A Chinese argumentative student essay dataset for Organization Evaluation and Sentence Function Identification.
We built a Chinese argumentative student essay dataset for Organization Evaluation and Sentence Function Identification.
- Organization Evaluation(OE). Evaluating the organization of argumentative student essays.
- Sentence Function Identification(SFI). Identifying the function of sentence in argumentative student essays.
- Paragragh Function Identification(PFI). Identifying the function of paragragh in argumentative student essays.
The concept of discourse elements is borrowed from [Burstein et al., 2003] and indicates the functions of sentences. In this paper, we refer discourse elements as both sentence functions and paragraph functions.
Sentence Functions. We mainly follow the definition and taxonomy proposed by [Burstein et al., 2003] except that we divide support into evidence and elaboration to give more details. The sentence functions include:
Introduction is to introduce the background or attract readers’ attention before making claims.
Thesis expresses the central claim of the writer with respect to the essays topic.
Main Idea asserts foundational ideas or aspects that are related to the thesis.
Evidence indicates examples and other types of evidence that are used to support the main ideas and thesis.
Elaboration further explains the main ideas or evidence, but contains no evidence.
Conclusion summarizes the full essay and echos or extends the central claim.
Paragraph Functions. The function of a paragraph is determined according to the functions of its sentences. We consider the following paragraph functions:
IntroductionPara contains introduction sentences but does not have thesis or main idea sentences.
ThesisPara contains at least a thesis sentence.
IdeaPara contains at least a main idea sentence but does not have a thesis sentence.
SupportPara contains evidence or elaboration sentences but does not contain thesis, main idea or conclusion sentences.

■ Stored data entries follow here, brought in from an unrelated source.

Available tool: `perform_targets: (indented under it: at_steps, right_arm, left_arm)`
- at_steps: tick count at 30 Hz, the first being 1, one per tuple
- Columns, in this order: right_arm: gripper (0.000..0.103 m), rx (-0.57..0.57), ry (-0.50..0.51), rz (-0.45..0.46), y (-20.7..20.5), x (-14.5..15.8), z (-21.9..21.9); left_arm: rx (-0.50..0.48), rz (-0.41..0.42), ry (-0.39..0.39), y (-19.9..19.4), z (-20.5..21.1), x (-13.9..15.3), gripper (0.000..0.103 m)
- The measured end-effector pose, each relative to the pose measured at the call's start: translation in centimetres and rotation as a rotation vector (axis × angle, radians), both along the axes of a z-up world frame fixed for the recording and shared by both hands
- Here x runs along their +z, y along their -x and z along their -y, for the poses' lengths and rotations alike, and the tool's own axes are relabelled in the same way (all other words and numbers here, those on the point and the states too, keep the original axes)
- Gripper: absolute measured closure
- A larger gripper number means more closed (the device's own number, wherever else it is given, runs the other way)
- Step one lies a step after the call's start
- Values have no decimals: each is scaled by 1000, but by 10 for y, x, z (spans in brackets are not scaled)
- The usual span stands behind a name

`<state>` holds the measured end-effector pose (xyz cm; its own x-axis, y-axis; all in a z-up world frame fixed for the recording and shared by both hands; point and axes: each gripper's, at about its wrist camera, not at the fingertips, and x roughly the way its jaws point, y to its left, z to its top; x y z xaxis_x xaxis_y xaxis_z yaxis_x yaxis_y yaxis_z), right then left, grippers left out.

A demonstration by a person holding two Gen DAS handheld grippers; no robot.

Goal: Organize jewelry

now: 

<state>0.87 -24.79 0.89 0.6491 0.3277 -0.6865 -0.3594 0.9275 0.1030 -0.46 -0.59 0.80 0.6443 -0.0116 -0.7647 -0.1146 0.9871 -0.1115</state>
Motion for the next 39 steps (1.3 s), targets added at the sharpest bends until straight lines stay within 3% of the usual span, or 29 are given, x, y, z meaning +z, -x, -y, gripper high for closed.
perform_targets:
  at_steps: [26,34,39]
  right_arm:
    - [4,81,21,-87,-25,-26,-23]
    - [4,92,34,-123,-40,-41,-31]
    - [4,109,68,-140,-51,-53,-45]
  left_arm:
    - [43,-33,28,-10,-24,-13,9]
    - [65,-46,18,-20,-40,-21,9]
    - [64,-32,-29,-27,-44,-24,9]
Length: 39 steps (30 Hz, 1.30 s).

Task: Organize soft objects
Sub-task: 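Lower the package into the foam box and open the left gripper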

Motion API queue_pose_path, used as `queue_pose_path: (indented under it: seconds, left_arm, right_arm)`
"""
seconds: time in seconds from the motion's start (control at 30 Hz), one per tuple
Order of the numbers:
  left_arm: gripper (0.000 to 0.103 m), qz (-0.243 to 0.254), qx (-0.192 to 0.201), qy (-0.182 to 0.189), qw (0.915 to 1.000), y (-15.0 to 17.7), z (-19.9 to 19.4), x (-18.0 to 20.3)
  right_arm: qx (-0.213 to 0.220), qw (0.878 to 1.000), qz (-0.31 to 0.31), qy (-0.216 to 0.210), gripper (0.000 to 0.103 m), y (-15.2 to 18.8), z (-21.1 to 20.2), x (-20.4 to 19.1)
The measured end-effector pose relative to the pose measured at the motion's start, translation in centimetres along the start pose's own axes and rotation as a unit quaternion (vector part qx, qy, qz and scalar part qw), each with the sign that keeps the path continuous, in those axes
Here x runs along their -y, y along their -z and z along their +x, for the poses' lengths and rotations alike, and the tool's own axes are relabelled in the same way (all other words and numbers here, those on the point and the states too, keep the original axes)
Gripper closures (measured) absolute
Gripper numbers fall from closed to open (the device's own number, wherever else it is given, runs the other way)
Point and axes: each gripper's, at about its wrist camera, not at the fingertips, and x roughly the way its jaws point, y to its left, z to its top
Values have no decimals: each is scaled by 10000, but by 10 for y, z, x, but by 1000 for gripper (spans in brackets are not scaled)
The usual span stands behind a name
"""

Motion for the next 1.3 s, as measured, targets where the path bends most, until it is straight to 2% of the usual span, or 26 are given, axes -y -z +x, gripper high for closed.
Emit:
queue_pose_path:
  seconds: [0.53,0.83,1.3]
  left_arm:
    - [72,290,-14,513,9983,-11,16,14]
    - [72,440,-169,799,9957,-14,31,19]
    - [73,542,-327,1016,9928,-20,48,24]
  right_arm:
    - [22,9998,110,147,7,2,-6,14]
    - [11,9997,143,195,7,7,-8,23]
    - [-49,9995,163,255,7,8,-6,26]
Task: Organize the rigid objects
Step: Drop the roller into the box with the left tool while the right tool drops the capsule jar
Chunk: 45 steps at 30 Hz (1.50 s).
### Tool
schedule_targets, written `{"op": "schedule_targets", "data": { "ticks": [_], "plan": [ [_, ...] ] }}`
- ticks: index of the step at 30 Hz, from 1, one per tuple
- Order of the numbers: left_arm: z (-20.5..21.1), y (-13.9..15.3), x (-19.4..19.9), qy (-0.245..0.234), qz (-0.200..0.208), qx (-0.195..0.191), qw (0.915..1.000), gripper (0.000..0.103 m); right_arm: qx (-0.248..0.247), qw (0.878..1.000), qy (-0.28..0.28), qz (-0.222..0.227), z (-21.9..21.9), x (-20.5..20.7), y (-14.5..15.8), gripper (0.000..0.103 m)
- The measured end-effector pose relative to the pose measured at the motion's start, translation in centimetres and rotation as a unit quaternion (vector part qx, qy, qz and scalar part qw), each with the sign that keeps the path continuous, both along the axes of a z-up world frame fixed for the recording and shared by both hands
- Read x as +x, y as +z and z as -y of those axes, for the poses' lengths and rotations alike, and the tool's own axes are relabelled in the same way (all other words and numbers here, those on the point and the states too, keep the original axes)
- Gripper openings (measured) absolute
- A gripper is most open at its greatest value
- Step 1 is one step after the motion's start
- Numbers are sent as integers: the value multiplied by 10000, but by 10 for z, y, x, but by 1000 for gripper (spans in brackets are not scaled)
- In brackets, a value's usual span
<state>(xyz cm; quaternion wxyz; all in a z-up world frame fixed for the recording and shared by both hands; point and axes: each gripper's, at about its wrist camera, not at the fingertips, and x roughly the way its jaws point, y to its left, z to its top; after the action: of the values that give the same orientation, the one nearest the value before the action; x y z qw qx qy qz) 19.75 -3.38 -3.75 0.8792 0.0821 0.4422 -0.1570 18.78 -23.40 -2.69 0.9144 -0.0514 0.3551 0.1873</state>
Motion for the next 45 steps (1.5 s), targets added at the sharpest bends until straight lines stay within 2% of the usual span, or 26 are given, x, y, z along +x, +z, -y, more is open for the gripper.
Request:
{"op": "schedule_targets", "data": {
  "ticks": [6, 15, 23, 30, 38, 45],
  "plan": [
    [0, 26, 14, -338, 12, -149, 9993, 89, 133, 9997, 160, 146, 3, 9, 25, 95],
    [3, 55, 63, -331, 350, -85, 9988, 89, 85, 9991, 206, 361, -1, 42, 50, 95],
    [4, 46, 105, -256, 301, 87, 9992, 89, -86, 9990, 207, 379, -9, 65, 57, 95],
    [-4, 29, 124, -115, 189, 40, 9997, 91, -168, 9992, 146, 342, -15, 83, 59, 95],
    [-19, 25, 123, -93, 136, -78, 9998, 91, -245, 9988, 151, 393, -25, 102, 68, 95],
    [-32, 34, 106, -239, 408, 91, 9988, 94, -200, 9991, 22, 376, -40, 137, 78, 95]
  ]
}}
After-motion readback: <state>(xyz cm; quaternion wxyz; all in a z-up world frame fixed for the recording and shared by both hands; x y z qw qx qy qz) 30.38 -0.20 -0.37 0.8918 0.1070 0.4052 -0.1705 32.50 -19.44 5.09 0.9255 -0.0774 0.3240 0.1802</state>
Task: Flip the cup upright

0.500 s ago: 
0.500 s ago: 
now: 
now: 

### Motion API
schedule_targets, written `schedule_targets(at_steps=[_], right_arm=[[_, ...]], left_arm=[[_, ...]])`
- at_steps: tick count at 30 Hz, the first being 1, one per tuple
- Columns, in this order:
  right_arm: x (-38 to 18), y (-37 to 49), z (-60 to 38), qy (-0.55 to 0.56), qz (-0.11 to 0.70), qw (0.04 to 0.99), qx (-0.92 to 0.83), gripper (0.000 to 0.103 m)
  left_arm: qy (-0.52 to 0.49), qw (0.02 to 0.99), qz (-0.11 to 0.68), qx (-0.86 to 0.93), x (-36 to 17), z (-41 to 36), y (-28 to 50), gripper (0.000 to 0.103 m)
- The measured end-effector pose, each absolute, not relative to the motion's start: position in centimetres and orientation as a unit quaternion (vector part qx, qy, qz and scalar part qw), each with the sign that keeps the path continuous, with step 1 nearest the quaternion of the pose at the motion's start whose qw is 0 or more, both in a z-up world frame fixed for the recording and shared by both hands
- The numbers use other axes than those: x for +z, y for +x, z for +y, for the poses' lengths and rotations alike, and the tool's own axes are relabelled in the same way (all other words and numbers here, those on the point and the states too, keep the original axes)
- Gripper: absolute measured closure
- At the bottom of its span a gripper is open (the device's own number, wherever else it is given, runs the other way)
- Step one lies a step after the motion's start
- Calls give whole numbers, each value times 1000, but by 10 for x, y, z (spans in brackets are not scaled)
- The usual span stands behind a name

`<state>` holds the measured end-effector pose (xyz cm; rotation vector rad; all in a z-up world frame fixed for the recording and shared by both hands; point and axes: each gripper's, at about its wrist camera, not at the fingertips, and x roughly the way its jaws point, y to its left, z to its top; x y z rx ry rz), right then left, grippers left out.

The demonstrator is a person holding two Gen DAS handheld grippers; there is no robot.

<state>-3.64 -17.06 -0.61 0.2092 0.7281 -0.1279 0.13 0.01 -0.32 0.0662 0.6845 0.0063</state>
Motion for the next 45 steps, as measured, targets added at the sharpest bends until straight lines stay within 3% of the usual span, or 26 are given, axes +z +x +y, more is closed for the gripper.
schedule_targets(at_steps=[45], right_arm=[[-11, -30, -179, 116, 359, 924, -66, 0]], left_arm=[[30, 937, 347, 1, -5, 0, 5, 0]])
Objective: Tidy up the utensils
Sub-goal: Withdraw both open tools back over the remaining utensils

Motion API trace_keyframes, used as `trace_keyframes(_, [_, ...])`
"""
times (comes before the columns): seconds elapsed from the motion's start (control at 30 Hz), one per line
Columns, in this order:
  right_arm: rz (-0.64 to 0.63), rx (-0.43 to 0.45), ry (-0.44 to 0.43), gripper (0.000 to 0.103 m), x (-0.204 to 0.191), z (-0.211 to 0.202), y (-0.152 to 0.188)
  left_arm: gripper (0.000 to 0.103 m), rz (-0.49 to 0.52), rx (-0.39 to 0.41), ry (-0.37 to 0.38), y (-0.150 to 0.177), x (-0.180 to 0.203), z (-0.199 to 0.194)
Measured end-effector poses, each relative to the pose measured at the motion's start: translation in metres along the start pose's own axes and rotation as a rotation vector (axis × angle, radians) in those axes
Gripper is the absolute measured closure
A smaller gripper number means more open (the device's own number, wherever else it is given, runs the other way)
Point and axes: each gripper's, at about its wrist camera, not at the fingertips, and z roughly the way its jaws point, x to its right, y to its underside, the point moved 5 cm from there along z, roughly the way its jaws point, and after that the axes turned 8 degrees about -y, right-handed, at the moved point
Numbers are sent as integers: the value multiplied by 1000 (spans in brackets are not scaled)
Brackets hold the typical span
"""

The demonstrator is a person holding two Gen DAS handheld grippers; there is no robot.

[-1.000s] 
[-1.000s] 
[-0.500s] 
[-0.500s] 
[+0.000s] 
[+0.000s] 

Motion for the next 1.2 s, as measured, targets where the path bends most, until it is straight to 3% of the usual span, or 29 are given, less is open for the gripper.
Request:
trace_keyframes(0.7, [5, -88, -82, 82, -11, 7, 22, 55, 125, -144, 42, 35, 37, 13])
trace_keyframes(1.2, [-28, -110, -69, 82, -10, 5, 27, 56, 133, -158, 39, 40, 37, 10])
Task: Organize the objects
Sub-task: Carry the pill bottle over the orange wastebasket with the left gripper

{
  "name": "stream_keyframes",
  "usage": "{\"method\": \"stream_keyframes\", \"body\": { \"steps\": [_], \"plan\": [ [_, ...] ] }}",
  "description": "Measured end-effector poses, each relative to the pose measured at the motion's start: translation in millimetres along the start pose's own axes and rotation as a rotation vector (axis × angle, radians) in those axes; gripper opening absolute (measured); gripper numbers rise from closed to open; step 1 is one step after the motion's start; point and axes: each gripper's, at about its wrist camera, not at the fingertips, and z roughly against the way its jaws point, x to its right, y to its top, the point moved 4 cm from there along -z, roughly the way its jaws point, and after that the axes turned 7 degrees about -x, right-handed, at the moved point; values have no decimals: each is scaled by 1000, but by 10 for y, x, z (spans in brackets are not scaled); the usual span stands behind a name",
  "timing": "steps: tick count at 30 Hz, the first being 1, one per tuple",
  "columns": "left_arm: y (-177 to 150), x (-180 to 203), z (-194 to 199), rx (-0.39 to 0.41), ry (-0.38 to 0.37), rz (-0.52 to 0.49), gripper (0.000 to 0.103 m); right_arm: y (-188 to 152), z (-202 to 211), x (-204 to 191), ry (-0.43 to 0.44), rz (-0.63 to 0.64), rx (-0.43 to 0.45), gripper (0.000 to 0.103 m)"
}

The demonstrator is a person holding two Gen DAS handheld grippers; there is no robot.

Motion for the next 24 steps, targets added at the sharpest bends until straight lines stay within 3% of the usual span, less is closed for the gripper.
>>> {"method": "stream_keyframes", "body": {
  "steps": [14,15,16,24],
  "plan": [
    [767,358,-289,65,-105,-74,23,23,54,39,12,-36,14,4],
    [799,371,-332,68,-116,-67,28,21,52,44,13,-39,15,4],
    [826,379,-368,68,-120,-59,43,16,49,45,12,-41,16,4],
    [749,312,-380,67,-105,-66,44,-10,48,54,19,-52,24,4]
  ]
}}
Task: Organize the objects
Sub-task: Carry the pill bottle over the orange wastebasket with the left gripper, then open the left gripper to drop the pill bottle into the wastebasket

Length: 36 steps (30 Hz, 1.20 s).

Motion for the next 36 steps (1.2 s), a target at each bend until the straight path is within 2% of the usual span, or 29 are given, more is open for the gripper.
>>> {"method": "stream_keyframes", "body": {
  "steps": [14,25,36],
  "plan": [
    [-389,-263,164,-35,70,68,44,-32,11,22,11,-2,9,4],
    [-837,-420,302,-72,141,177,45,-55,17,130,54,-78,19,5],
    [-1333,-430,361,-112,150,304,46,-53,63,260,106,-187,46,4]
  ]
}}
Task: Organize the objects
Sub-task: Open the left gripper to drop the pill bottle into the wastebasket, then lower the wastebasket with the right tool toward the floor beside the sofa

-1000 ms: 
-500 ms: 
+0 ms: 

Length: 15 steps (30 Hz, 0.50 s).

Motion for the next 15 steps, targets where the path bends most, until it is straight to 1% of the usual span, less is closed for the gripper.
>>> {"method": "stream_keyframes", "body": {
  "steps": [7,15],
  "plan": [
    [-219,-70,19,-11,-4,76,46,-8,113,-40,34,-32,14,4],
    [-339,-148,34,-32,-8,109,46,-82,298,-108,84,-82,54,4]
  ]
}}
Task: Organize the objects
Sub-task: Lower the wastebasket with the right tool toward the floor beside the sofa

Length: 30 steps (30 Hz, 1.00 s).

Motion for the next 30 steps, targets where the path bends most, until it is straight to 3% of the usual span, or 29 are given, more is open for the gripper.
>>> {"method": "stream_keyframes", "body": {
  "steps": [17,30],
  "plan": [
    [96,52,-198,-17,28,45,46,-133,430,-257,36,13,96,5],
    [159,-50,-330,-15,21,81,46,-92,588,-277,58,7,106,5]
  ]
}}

ConclusionPara contains conclusion sentences but does not have thesis sentences.
We represent organization quality with three grades.
Bad The essay is poorly structured. It is incomplete or misses key discourse elements.
Medium The essay is well structured and complete, but could be further improved.
Great The essay is fairly well structured and the organization is very clear and logical.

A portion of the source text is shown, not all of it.